The Death of Individuality
In a healthy family, each person chooses their own family role. They are even encouraged to change roles if this is helpful or useful for personal development. Each person is recognized as having separate developmental stages that they need to handle by themselves, with decreasing parental structure and guidance.
This does not happen in unhealthy, enmeshed families. In enmeshed families, the family defines the role for each person. There are few individual, independent, and separate boundaries; everyone is involved in everyone’s feelings, needs and life. The enmeshed family dictates how each person should relate to the outside world. It does not even allow its family members to wrestle with learning from their mistakes.
How to Recognize Enmeshment
When someone feel that they will die if they have no one to care for, then they are struggling with co-dependent, enmeshed patterns with no “boundaries.” You should proceed very carefully with such individuals, as your goals for closeness will not mirror their own. In essence, you may not be playing a game, but they are (and cannot help it). The game is a surprisingly simple one: You can’t heal what you can’t feel.

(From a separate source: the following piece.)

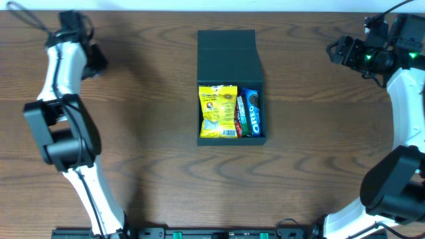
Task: Pack container
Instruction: 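Carry the blue packet into the box's right side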
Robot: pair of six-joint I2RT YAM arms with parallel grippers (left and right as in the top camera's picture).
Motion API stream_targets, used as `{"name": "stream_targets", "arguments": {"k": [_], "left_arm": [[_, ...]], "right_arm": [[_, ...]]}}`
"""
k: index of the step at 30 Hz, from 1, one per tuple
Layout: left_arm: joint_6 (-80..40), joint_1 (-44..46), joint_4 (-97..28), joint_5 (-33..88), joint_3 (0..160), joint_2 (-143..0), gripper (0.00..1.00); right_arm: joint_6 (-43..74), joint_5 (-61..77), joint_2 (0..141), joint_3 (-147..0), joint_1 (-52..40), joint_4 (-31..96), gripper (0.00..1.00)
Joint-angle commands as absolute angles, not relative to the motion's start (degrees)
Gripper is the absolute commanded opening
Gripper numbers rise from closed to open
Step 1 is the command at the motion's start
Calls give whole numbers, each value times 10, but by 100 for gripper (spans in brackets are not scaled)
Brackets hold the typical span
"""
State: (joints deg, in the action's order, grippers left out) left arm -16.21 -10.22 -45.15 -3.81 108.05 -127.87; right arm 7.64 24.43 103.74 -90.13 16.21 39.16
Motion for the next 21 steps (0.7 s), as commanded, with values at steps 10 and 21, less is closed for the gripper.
{"name": "stream_targets", "arguments": {"k": [10, 21], "left_arm": [[-187, 186, -540, -34, 1204, -1257, 11], [-260, 377, -589, 3, 1204, -1257, 6]], "right_arm": [[87, 240, 1023, -898, 211, 390, 86], [85, 238, 1023, -898, 241, 344, 88]]}}
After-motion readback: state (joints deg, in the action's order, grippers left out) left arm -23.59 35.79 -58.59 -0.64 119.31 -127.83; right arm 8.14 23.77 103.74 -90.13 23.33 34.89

Creating Healthy Boundaries
The extreme opposite of enmeshment is to be overly separate and not connected to anyone. That’s not healthy either as it creates many psychological walls that keep other people at a distance. What is needed is a balance: Flexible, intact boundaries and limits where values, beliefs and rules are established, but each person is allowed to explore and discover their own individual identity.
We need to allow each individual to get in touch with their own feelings and needs. To experience life, to risk, fall down, pick themselves up again, to feel alone, fearful, scared, and so on, as they develop themselves in the world. Otherwise, there is no growth.